▶ WHAT THE TASK REQUIRES: Write the records below out in full, character for character, with no pictures.
---
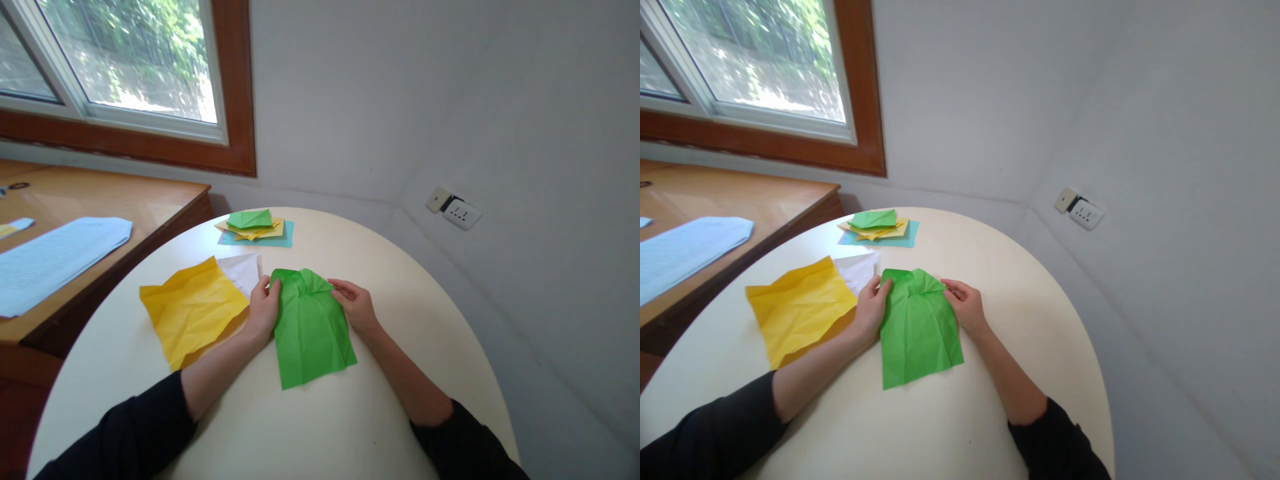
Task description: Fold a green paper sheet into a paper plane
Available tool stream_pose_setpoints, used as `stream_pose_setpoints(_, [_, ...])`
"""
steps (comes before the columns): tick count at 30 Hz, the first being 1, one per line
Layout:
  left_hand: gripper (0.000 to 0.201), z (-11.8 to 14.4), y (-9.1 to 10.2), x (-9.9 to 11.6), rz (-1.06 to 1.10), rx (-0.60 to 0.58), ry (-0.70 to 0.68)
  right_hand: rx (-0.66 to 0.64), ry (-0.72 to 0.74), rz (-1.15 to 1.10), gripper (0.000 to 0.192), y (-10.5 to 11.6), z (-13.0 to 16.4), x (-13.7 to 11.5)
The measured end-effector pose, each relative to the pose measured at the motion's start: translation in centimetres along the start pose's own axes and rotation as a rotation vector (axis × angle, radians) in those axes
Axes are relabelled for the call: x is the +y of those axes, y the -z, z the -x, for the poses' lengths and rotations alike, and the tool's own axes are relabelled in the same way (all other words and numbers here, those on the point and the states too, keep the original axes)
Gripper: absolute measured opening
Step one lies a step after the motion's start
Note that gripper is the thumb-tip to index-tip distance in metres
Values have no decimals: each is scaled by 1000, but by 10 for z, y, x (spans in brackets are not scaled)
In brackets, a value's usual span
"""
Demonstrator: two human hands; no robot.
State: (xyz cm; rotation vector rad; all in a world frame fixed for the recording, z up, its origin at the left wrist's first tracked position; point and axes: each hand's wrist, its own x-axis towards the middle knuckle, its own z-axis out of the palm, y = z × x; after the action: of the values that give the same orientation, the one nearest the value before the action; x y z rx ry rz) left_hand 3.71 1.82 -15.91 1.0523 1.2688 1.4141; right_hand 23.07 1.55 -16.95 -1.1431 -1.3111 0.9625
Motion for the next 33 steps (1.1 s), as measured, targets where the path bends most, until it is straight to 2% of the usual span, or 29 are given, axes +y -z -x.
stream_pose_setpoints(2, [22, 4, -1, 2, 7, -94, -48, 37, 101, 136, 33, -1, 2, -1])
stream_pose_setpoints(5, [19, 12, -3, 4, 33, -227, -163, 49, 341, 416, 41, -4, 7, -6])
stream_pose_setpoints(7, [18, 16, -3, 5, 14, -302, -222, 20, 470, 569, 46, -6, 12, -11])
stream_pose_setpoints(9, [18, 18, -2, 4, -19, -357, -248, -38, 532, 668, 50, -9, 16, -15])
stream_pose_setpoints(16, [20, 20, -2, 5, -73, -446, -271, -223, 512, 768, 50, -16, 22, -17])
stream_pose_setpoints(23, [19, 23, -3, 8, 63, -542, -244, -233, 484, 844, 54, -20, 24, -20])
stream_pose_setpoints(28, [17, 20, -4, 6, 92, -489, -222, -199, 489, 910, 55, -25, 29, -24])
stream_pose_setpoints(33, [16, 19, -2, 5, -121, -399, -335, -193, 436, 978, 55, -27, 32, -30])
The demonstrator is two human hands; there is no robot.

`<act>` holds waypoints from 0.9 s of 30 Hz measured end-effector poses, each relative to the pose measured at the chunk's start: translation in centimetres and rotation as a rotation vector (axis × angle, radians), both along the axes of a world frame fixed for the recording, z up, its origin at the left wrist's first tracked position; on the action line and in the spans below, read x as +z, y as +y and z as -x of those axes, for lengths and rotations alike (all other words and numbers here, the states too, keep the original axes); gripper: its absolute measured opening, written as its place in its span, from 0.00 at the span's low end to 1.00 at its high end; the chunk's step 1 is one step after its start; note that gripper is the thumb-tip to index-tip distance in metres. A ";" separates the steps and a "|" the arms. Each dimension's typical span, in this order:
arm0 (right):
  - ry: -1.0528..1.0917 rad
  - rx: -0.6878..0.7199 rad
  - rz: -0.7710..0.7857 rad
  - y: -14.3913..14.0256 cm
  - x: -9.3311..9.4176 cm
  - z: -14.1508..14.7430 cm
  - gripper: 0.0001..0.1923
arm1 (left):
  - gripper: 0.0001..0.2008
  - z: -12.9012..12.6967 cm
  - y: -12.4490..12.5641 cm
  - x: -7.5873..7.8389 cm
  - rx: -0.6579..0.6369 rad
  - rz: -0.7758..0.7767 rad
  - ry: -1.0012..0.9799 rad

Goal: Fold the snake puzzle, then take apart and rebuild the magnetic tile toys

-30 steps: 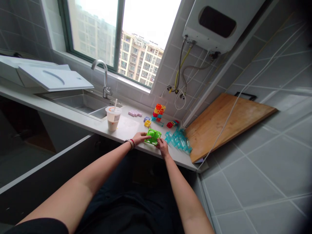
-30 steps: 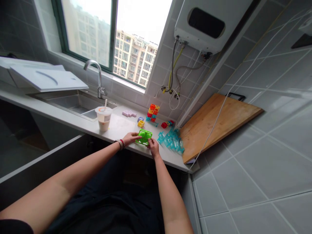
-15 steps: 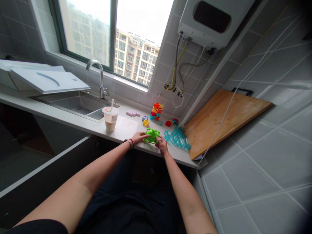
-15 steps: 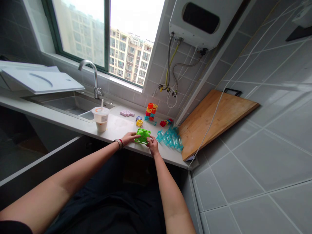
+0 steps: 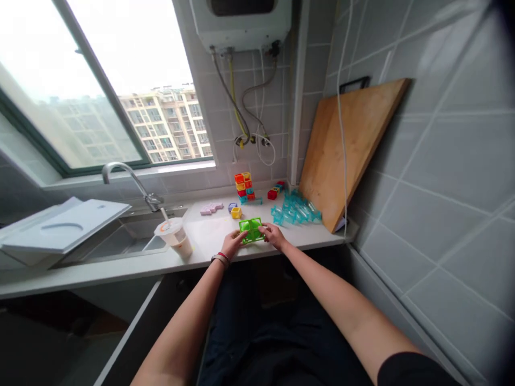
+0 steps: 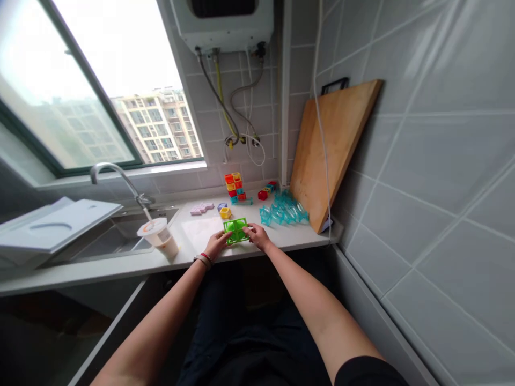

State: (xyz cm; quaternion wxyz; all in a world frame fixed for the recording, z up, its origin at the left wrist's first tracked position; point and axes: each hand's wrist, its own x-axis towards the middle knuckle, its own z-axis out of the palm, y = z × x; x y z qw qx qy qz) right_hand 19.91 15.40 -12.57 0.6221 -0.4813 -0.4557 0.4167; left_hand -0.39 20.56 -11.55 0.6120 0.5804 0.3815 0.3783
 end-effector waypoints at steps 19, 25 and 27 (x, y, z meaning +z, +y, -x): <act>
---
▶ SOLUTION TO THIS EXERCISE:
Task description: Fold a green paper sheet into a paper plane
Available tool stream_pose_setpoints, used as `stream_pose_setpoints(_, [_, ...])`
"""
steps (comes before the columns): tick count at 30 Hz, the first being 1, one per line
Layout:
  left_hand: gripper (0.000 to 0.201), z (-11.8 to 14.4), y (-9.1 to 10.2), x (-9.9 to 11.6), rz (-1.06 to 1.10), rx (-0.60 to 0.58), ry (-0.70 to 0.68)
  right_hand: rx (-0.66 to 0.64), ry (-0.72 to 0.74), rz (-1.15 to 1.10), gripper (0.000 to 0.192), y (-10.5 to 11.6), z (-13.0 to 16.4), x (-13.7 to 11.5)
The measured end-effector pose, each relative to the pose measured at the motion's start: translation in centimetres along the start pose's own axes and rotation as a rotation vector (axis × angle, radians) in those axes
Axes are relabelled for the call: x is the +y of those axes, y the -z, z the -x, for the poses' lengths and rotations alike, and the tool's own axes are relabelled in the same way (all other words and numbers here, those on the point and the states too, keep the original axes)
Gripper: absolute measured opening
Step one lies a step after the motion's start
Note that gripper is the thumb-tip to index-tip distance in metres
Values have no decimals: each is scaled by 1000, but by 10 for z, y, x (spans in brackets are not scaled)
In brackets, a value's usual span
"""
Demonstrator: two human hands; no robot.
State: (xyz cm; rotation vector rad; all in a world frame fixed for the recording, z up, its origin at the left wrist's first tracked position; point and axes: each hand's wrist, its own x-axis towards the middle knuckle, its own z-axis out of the palm, y = z × x; after the action: of the values that give the same orientation, the one nearest the value before the action; x y z rx ry rz) left_hand 3.71 1.82 -15.91 1.0523 1.2688 1.4141; right_hand 23.07 1.55 -16.95 -1.1431 -1.3111 0.9625
Motion for the next 33 steps (1.1 s), as measured, targets where the path bends most, until it is straight to 2% of the usual span, or 29 are given, axes +y -z -x.
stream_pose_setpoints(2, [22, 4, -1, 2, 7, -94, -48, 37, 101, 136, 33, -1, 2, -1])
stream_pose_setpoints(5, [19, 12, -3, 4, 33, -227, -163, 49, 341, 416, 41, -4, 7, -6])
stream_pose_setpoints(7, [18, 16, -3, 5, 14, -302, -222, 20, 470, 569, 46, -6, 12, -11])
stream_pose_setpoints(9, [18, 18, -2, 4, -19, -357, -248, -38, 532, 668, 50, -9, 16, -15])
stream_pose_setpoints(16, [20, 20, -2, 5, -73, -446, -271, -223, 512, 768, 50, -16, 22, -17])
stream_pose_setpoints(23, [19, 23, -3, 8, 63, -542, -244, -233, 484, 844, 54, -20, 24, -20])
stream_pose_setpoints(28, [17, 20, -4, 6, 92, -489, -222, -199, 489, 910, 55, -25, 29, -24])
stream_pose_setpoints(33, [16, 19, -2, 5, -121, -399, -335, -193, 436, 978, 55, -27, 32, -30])
The demonstrator is two human hands; there is no robot.

`<act>` holds waypoints from 0.9 s of 30 Hz measured end-effector poses, each relative to the pose measured at the chunk's start: translation in centimetres and rotation as a rotation vector (axis × angle, radians), both along the axes of a world frame fixed for the recording, z up, its origin at the left wrist's first tracked position; on the action line and in the spans below, read x as +z, y as +y and z as -x of those axes, for lengths and rotations alike (all other words and numbers here, the states too, keep the original axes); gripper: its absolute measured opening, written as its place in its span, from 0.00 at the span's low end to 1.00 at its high end; the chunk's step 1 is one step after its start; note that gripper is the thumb-tip to index-tip distance in metres. A ";" separates the steps and a "|" the arms. Each dimension's typical span, in this order:
arm0 (right):
  - ry: -1.0528..1.0917 rad
  - rx: -0.6878..0.7199 rad
  - rz: -0.7710..0.7857 rad
  - y: -14.3913..14.0256 cm
  - x: -9.3311..9.4176 cm
  - z: -14.1508..14.7430 cm
  - gripper: 0.0001..0.1923
arm1 (left):
  - gripper: 0.0001..0.2008
  - z: -12.9012..12.6967 cm
  - y: -12.4490..12.5641 cm
  - x: -7.5873..7.8389 cm
  - rx: -0.6579..0.6369 rad
  - rz: -0.7758..0.7767 rad
  - ry: -1.0012..0.9799 rad

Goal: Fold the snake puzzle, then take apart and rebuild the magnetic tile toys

-30 steps: 
-30 steps: 
-15 steps: 
-15 steps: 
+0 steps: 
+0 steps: 

State: (xyz cm; quaternion wxyz; all in a world frame fixed for the recording, z up, its origin at the left wrist's first tracked position; point and axes: each hand's wrist, its own x-axis towards the middle knuckle, its own z-axis out of the palm, y = z × x; x y z qw qx qy qz) right_hand 19.91 15.40 -12.57 0.6221 -0.4813 -0.4557 0.4167; left_hand -0.39 20.56 -11.55 0.6120 0.5804 0.3815 0.3783
 end-effector waypoints at steps 19, 25 and 27 (x, y, z meaning +z, +y, -x): <act>

The exercise is complete with this answer.